What is needed — Only the lines from the start of the data through the one containing "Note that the" belong in your answer; return them exactly.
= Beginning of Section =
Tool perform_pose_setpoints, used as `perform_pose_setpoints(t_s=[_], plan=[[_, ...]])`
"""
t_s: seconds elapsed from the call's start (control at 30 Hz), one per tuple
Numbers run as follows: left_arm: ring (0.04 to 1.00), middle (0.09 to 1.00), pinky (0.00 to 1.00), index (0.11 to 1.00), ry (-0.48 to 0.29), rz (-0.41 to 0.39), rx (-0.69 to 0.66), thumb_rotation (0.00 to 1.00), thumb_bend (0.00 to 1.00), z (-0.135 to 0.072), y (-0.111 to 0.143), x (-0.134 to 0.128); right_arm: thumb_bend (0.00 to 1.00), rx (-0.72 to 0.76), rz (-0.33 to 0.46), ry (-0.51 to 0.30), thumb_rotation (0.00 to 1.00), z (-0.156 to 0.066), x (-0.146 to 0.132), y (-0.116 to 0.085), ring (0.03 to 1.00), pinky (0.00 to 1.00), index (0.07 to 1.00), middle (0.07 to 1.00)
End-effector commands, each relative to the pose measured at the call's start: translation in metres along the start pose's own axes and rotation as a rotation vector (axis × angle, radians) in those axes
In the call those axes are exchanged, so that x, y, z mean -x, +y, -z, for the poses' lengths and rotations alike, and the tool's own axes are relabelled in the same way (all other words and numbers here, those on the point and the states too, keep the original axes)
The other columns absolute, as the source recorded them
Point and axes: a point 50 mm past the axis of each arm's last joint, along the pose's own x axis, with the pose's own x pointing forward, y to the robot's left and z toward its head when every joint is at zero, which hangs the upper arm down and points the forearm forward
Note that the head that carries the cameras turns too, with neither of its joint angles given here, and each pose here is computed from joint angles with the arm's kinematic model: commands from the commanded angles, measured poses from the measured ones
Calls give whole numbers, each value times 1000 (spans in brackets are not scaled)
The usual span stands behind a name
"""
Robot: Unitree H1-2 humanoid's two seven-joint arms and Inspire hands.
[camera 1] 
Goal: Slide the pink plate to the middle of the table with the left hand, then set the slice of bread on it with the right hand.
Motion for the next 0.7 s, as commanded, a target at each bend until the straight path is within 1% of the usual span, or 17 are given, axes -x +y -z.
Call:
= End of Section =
Solved problem —
Tool perform_pose_setpoints, used as `perform_pose_setpoints(t_s=[_], plan=[[_, ...]])`
"""
t_s: seconds elapsed from the call's start (control at 30 Hz), one per tuple
Numbers run as follows: left_arm: ring (0.04 to 1.00), middle (0.09 to 1.00), pinky (0.00 to 1.00), index (0.11 to 1.00), ry (-0.48 to 0.29), rz (-0.41 to 0.39), rx (-0.69 to 0.66), thumb_rotation (0.00 to 1.00), thumb_bend (0.00 to 1.00), z (-0.135 to 0.072), y (-0.111 to 0.143), x (-0.134 to 0.128); right_arm: thumb_bend (0.00 to 1.00), rx (-0.72 to 0.76), rz (-0.33 to 0.46), ry (-0.51 to 0.30), thumb_rotation (0.00 to 1.00), z (-0.156 to 0.066), x (-0.146 to 0.132), y (-0.116 to 0.085), ring (0.03 to 1.00), pinky (0.00 to 1.00), index (0.07 to 1.00), middle (0.07 to 1.00)
End-effector commands, each relative to the pose measured at the call's start: translation in metres along the start pose's own axes and rotation as a rotation vector (axis × angle, radians) in those axes
In the call those axes are exchanged, so that x, y, z mean -x, +y, -z, for the poses' lengths and rotations alike, and the tool's own axes are relabelled in the same way (all other words and numbers here, those on the point and the states too, keep the original axes)
The other columns absolute, as the source recorded them
Point and axes: a point 50 mm past the axis of each arm's last joint, along the pose's own x axis, with the pose's own x pointing forward, y to the robot's left and z toward its head when every joint is at zero, which hangs the upper arm down and points the forearm forward
Note that the head that carries the cameras turns too, with neither of its joint angles given here, and each pose here is computed from joint angles with the arm's kinematic model: commands from the commanded angles, measured poses from the measured ones

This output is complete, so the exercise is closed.